The anti-vax crowd will not give up, unfortunately. Rather than spending their time and effort trying to find the true causes of autism, they continue to repeat claims that have already been shown false. For example, the SafeMinds website lists 5 “key points” that are just flat-out wrong. Here are the first two:

1. “The autism epidemic that began in the late 1980’s is likely due primarily to toxins adversely affecting fetus and infants during development.” Wrong, in at least two ways. First, there is no autism “epidemic.” The best evidence today indicates that the rising rates of autism are due to a combination of factors, primarily (a) rising rates of diagnosis due to increased awareness among physicians and patients and (b) a dramatically broader medical definition of autism that was introduced in the early 1990s.
2. “Mercury is likely a major contributor to this toxin-induced autism, whether the source of the mercury is from vaccines or environmental mercury exposure.” Wrong again. This is the claim that was so thoroughly refuted in the lengthy Autism Omnibus trial, with hundreds of pages of testimony from dozens of experts, and epidemiological data from literally hundreds of thousands of people.
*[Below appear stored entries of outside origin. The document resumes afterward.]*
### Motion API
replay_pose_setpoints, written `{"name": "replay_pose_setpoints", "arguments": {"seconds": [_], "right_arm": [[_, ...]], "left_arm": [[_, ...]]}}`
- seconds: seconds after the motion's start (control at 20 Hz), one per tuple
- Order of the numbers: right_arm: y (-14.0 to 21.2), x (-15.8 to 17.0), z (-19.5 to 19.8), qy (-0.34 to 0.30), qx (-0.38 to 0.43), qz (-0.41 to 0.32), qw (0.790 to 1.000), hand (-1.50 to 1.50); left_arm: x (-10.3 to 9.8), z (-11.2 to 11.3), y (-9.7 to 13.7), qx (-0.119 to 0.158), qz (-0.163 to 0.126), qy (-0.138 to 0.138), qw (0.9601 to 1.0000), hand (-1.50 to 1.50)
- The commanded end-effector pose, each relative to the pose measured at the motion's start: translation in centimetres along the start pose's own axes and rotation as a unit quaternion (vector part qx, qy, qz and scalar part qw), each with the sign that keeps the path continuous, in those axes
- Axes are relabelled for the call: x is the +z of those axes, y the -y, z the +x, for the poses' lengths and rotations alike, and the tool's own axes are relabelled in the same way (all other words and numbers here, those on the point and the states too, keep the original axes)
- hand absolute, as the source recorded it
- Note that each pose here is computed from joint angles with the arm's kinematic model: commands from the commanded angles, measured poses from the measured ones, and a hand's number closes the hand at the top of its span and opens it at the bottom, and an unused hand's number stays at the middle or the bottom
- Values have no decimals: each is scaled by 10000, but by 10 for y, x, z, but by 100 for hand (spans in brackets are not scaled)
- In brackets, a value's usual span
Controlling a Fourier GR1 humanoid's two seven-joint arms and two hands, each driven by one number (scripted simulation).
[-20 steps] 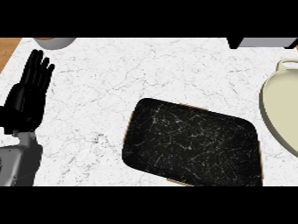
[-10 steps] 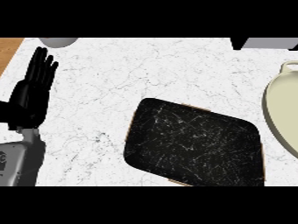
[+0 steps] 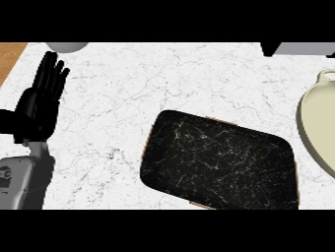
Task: Pick the pear from the tray and place it in the pot
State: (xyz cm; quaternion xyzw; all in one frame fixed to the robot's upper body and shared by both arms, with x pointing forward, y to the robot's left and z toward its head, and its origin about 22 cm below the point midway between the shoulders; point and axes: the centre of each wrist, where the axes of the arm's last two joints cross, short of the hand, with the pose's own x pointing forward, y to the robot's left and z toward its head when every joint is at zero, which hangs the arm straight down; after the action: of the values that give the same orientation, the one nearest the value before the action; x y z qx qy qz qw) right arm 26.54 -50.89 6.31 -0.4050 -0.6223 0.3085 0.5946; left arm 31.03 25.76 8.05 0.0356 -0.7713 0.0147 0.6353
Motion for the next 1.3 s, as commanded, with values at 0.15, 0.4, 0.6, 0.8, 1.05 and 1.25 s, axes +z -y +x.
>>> {"name": "replay_pose_setpoints", "arguments": {"seconds": [0.15,0.4,0.6,0.8,1.05,1.25], "right_arm": [[-13,-15,-7,728,-526,194,9958,-150],[-5,-24,-3,974,-1755,-371,9790,-150],[-4,-23,-10,394,-2575,-594,9637,-150],[32,-16,-25,268,-3337,-941,9376,-150],[68,11,-49,297,-3495,-1421,9256,-150],[78,29,-61,202,-3684,-1582,9159,-150]], "left_arm": [[-1,10,-22,23,21,43,10000,0],[2,0,-19,34,150,17,9999,0],[3,3,-20,-68,129,7,9999,0],[-2,7,1,-26,-4,-1,10000,0],[0,-3,-2,34,-19,-7,10000,0],[15,4,5,-14,-12,60,10000,0]]}}
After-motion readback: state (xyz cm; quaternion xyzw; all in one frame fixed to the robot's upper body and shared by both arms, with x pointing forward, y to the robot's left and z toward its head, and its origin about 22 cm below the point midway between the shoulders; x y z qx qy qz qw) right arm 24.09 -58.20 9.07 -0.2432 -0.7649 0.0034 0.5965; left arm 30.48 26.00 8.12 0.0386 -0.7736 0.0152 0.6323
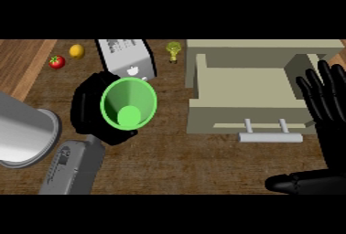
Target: Pick up the cup, place it into the drawer and close the drawer
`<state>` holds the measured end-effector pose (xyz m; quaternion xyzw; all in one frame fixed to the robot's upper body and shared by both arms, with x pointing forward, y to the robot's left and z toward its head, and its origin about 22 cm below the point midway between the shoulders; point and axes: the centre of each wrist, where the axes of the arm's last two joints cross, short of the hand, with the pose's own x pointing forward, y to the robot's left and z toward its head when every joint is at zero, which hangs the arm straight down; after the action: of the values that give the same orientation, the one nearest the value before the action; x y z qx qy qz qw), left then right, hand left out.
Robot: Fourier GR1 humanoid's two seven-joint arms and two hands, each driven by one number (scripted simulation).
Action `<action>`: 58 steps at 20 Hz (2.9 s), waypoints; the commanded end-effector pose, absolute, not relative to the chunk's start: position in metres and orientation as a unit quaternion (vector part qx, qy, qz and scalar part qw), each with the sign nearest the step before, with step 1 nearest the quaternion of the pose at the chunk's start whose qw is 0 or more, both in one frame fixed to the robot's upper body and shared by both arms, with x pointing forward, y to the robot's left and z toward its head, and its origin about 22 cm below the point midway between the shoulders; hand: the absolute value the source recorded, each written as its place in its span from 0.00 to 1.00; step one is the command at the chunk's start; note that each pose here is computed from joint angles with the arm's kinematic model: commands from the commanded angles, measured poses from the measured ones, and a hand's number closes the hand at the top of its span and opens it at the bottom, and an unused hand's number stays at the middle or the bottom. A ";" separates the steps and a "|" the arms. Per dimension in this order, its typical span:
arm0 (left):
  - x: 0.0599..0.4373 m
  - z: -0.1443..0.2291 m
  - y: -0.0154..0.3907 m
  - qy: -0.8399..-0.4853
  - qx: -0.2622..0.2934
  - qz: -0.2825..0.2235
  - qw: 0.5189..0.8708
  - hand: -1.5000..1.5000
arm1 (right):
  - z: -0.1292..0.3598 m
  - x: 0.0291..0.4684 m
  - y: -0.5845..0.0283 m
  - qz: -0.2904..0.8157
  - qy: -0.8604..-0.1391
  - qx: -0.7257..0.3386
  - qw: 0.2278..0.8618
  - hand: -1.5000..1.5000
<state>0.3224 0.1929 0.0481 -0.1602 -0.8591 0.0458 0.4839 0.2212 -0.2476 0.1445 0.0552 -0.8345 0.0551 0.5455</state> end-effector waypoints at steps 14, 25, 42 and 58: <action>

But data doesn’t seem to have any effect on the anti-vax zealots at Age of Autism and SafeMinds.

Because AMC refused to run their ad, Age of Autism is telling its readers to stay away from AMC theaters this holiday season. I hope they do! Why? Because these unvaccinated individuals are a genuine threat to public health. Movie theaters, and the malls in which they are located, are an ideal place for infectious diseases to spread. Without vaccines, countless thousands of people would fall ill every holiday season after mingling with other shoppers, and some would likely die. My message to the unvaccinated crowd at SafeMinds is: stay away from the rest of us.

And I encourage everyone else to get your flu shot, get your kids vaccinated, and then go see a movie at an AMC theater. Meanwhile, you can also tell them at this link that you appreciate their taking a stand against misinformation and for the benefit of public health.